Create a new column in a table with specific patterns

Hi!
I have a csv file having two columns with the following series of values:

Column1  Column2
3,4,5    7,8,9

which sequence of tools can I use in Galaxy to create a new column merging the values of Column1 and 2 in this specific format:

     Column3
(3,7),(4,8),(5,9)

Welcome, @rmassei

Please see our Data Manipulation Olympics tutorials for the types of tools you can use.

One question your need to address first: how to match up lines between the two files? If they are already in the same order, you can use Paste. If there is a common key or set of common coordinates (even if you don’t want to include that in the final file), use a Join tool.

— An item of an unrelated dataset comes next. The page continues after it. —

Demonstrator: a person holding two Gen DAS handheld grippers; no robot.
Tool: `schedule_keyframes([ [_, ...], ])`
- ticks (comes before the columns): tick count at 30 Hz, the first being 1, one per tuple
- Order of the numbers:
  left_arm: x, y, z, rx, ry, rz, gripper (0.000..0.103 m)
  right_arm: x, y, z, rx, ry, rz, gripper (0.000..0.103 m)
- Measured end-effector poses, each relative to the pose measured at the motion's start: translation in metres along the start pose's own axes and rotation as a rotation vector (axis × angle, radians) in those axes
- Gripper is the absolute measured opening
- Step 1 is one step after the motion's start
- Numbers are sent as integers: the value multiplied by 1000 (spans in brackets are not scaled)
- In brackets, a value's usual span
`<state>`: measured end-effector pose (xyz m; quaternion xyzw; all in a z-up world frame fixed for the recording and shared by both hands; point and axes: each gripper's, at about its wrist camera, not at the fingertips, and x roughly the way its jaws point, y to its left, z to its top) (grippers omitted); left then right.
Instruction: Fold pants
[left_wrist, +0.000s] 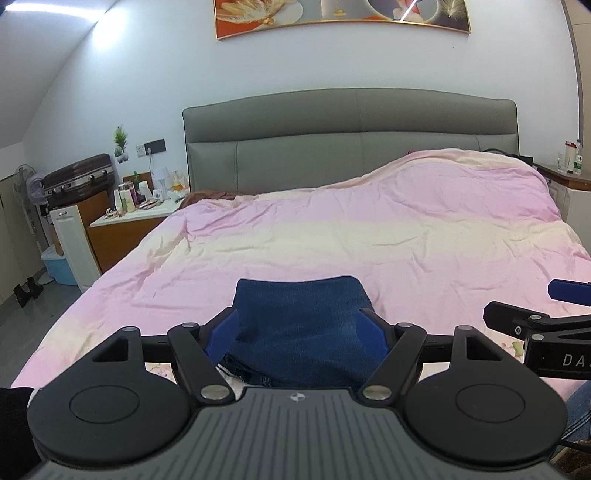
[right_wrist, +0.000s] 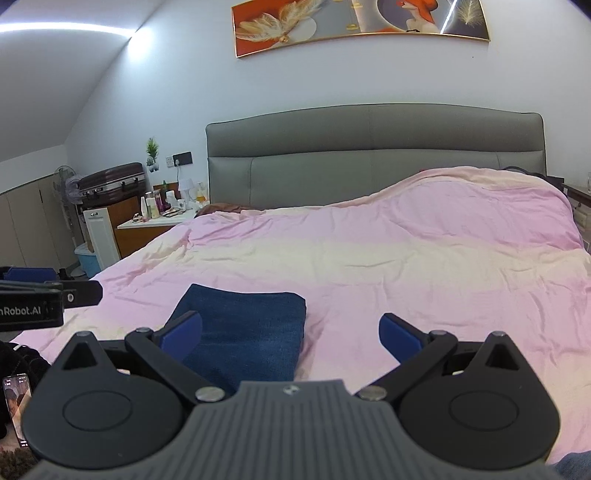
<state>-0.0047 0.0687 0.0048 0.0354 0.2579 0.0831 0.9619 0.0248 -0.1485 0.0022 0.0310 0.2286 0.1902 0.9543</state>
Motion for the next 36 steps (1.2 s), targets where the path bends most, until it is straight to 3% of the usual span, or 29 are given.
schedule_keyframes([
  [11,44,3,-28,0,146,-29,86,50,16,-31,-37,158,-37,98],
  [17,55,3,-33,5,187,-22,86,66,12,-37,-29,199,-46,98],
  [36,46,0,-27,32,174,-22,86,53,11,-36,-26,166,-18,98],
])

Once everything is in the same file, then you can use Cut to restrict columns, or maybe Sed or Awk to do the cut and merges. The tutorial above includes examples of what each do, and with real data, plus there are many guides online and the usage in Galaxy is the same as when using these tools directly. If you get stuck at a step, you can share your history and we can try to help with the syntax.

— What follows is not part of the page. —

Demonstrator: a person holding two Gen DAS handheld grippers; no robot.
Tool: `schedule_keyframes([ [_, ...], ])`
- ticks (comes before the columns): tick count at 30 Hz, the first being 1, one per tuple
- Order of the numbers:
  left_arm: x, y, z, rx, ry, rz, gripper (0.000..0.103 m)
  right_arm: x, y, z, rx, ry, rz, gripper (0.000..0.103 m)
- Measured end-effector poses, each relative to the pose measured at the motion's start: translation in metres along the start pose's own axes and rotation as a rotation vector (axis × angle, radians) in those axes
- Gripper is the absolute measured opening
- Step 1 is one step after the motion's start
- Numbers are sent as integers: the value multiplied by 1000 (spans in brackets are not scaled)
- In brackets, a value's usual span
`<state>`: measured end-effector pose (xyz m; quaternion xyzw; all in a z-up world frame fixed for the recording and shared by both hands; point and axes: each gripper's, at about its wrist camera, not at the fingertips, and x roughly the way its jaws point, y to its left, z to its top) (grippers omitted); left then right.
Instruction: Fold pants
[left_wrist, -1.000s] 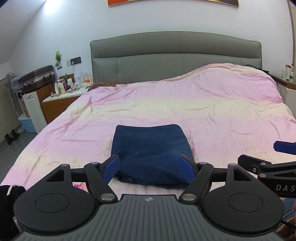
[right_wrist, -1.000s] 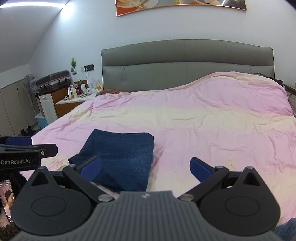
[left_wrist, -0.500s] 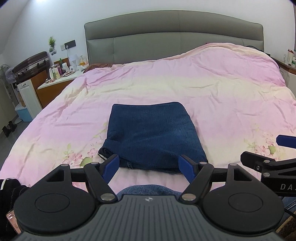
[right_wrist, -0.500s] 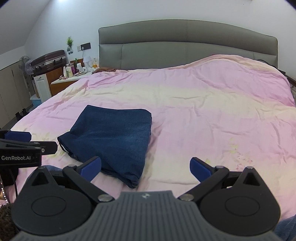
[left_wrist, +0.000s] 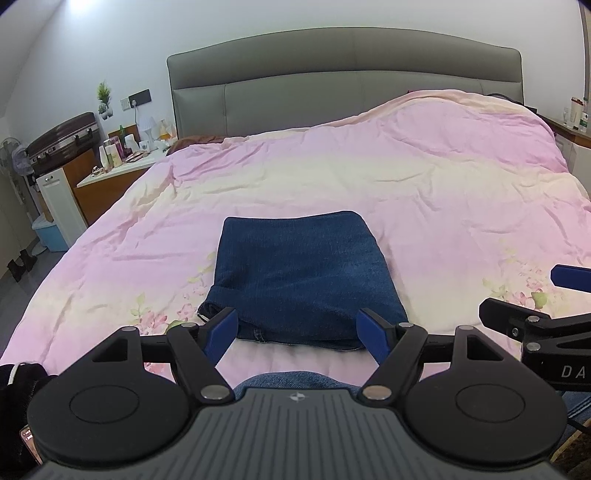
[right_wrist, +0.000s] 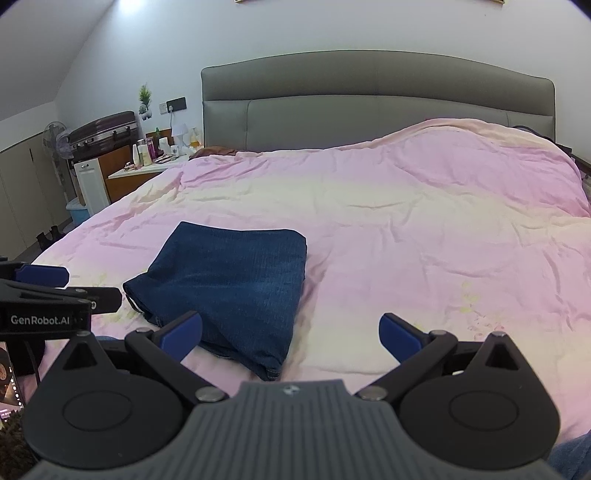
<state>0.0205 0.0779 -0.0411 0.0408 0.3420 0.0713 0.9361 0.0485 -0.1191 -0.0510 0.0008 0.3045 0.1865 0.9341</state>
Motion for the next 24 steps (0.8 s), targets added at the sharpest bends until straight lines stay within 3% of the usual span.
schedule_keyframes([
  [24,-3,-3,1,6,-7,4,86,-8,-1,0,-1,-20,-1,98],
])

Remember that Galaxy will prefer to work with tabular data, just like the original tools do. So, start by converting your data to a tabular format and you’ll be ready to go. If you want the format in csv to download after, you can convert it back once done. Use the pencil icon on a dataset to reach the Edit Attributes → Datatypes form where simple format transformations like this are done.

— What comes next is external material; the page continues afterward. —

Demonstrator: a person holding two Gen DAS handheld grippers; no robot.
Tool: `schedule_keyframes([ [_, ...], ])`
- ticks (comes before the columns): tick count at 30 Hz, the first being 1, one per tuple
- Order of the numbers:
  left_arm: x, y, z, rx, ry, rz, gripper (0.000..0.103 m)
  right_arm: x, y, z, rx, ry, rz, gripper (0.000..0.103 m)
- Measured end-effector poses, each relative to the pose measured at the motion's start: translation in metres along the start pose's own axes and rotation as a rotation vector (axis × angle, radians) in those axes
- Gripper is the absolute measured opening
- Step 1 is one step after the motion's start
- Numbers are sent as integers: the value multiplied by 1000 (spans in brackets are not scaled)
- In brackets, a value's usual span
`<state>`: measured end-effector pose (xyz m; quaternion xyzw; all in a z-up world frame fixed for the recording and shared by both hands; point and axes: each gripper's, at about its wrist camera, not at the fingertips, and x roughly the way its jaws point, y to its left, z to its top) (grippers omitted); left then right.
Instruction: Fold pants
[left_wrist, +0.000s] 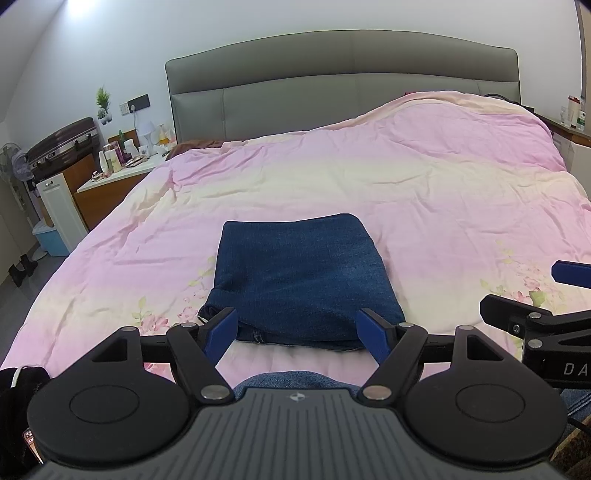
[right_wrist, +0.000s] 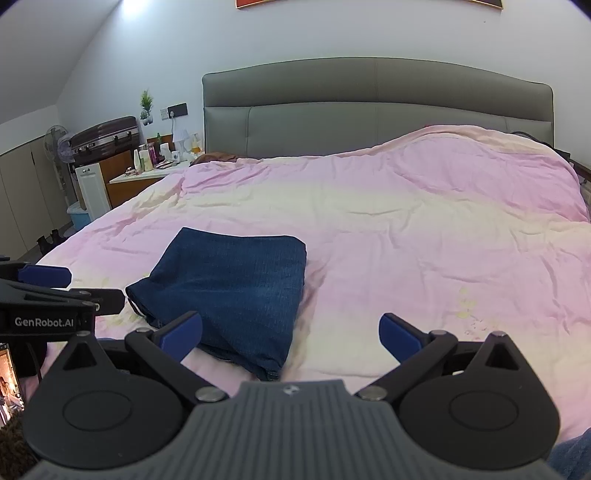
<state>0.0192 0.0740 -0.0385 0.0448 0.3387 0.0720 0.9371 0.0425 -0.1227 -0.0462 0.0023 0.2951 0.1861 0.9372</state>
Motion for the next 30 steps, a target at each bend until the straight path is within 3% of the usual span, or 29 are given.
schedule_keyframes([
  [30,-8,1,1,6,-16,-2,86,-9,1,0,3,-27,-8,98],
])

At the end, consider extracting the tool series into a workflow for reuse.

Hope this helps! :slight_smile:

1 Like

Hi @jennaj,
thanks a lot for all the info and support!
I already thought to use the Awk or Sed but I was hoping there was a more step-by-step approach by just using a sequence of text manipulation tools. In the end, I just used the Awk and it worked out great :).
In the case below, the target columns are 3 and 4 from a larger tabular file:

BEGIN { FS=OFS="\t" }
{
    split($3, col3, ",")
    split($4, col4, ",")
    output = ""
    for(i = 1; i <= length(col3); i++) {
        output = output "(" col3[i] "," col4[i] ")"
        if (i < length(col3)) {
            output = output ","
        }
    }
    print output
}
1 Like